◆ **Work request**: Only the lines below from the one containing "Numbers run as" to the one containing "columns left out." should be repeated, both included and unchanged.

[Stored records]
•••

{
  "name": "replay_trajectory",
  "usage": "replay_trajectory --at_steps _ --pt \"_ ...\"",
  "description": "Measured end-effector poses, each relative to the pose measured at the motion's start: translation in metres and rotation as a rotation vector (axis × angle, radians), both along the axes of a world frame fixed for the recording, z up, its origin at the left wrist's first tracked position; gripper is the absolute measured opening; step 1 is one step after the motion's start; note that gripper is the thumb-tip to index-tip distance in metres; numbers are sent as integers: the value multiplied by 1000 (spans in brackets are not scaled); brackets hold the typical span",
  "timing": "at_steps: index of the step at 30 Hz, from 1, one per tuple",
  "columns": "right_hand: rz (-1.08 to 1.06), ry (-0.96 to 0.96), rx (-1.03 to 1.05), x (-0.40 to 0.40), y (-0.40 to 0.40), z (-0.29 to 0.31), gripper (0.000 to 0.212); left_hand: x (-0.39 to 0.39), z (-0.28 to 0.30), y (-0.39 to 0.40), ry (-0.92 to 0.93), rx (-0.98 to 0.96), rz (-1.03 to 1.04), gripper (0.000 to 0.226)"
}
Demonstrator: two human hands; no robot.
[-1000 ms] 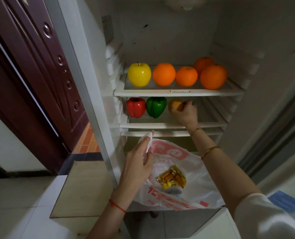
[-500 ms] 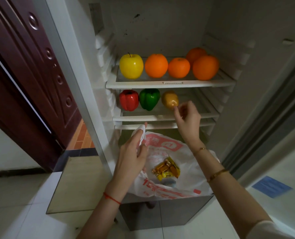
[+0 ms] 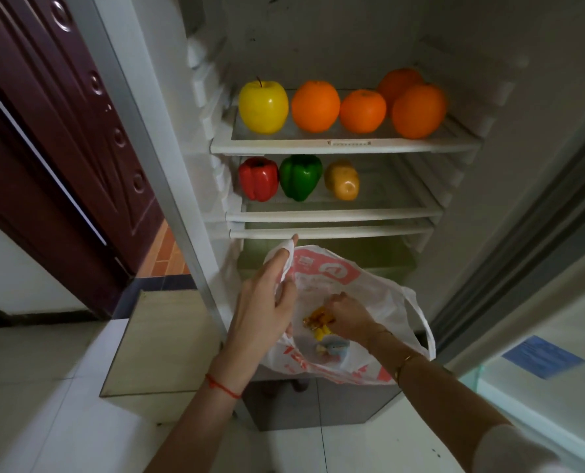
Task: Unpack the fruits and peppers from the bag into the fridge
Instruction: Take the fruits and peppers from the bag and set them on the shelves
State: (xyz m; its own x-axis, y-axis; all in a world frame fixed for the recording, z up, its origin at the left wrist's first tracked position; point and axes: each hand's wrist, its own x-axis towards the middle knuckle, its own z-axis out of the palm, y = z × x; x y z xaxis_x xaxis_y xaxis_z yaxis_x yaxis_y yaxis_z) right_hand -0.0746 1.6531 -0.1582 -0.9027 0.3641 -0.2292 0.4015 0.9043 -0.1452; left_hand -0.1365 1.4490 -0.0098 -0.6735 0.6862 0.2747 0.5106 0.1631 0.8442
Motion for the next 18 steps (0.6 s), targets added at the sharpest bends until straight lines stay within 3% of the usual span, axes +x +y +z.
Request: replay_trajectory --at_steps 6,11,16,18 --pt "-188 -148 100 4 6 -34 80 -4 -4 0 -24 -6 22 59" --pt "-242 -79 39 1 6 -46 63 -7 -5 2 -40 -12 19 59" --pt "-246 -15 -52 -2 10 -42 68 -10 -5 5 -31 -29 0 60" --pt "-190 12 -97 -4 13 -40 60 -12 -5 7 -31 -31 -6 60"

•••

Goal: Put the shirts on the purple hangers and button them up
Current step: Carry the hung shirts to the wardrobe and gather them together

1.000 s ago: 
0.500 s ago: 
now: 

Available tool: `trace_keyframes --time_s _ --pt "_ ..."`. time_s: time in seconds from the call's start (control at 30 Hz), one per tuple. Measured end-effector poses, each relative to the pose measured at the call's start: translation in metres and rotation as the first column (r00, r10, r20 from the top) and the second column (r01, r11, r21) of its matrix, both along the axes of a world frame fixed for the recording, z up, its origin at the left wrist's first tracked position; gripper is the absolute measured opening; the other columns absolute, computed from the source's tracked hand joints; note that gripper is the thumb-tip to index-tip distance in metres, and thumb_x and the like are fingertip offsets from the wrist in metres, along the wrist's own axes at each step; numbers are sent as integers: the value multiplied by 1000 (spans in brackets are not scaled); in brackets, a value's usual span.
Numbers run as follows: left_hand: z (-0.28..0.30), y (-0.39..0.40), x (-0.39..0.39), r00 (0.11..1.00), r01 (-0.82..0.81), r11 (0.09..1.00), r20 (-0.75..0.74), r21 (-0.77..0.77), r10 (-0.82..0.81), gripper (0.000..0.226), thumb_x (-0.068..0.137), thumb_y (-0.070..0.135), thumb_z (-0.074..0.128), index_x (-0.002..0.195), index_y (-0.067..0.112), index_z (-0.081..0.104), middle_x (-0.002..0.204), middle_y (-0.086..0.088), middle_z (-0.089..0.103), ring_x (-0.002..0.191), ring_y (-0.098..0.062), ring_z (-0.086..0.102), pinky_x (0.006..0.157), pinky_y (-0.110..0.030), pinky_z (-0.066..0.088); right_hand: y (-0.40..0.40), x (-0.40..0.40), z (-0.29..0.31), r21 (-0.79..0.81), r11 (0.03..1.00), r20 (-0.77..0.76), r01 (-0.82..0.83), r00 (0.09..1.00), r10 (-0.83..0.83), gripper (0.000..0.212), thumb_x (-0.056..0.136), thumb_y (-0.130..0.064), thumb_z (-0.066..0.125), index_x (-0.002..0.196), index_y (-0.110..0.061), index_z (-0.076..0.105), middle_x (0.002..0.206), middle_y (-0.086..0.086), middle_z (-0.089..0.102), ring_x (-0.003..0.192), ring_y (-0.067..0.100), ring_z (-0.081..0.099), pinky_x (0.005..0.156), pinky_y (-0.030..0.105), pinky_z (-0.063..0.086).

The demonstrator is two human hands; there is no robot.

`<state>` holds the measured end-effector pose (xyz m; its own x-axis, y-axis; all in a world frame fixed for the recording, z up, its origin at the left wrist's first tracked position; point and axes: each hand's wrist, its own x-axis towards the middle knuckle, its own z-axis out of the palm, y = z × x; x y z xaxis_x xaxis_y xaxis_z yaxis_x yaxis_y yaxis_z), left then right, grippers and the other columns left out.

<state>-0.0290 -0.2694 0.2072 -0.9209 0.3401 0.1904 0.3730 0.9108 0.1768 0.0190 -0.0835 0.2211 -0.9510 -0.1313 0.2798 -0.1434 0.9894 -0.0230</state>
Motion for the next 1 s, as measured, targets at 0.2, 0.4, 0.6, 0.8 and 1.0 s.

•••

◆ **Task result**:
Numbers run as follows: left_hand: z (-0.28..0.30), y (-0.39..0.40), x (-0.39..0.39), r00 (0.11..1.00), r01 (-0.82..0.81), r11 (0.09..1.00), r20 (-0.75..0.74), r21 (-0.77..0.77), r10 (-0.82..0.81), gripper (0.000..0.226), thumb_x (-0.068..0.137), thumb_y (-0.070..0.135), thumb_z (-0.074..0.128), index_x (-0.002..0.195), index_y (-0.067..0.112), index_z (-0.081..0.104), middle_x (-0.002..0.204), middle_y (-0.086..0.088), middle_z (-0.089..0.103), ring_x (-0.002..0.191), ring_y (-0.098..0.062), ring_z (-0.086..0.102), pinky_x (0.006..0.157), pinky_y (-0.110..0.030), pinky_z (-0.066..0.088); right_hand: y (-0.40..0.40), x (-0.40..0.40), z (-0.29..0.31), r21 (-0.79..0.81), r11 (0.03..1.00), r20 (-0.77..0.76), r01 (-0.82..0.83), r00 (0.09..1.00), r10 (-0.83..0.83), gripper (0.000..0.212), thumb_x (-0.056..0.136), thumb_y (-0.130..0.064), thumb_z (-0.066..0.125), index_x (-0.002..0.196), index_y (-0.110..0.061), index_z (-0.076..0.105), middle_x (0.002..0.206), middle_y (-0.086..0.086), middle_z (-0.089..0.102), ring_x (-0.003..0.192), ring_y (-0.067..0.100), ring_z (-0.081..0.099), pinky_x (0.005..0.156), pinky_y (-0.030..0.105), pinky_z (-0.063..0.086).

The demonstrator is two human hands; there is no robot.

`<state>` holds the measured end-effector pose (xyz m; its own x-axis, y-axis; all in a world frame fixed for the recording, z up, its origin at the left wrist's first tracked position; point and axes: each hand's wrist, its own x-axis towards the middle knuckle, its own z-axis out of the palm, y = z × x; x y z xaxis_x xaxis_y xaxis_z yaxis_x yaxis_y yaxis_z), left then right, grippers and the other columns left out.

Nothing else is required to finish the exercise.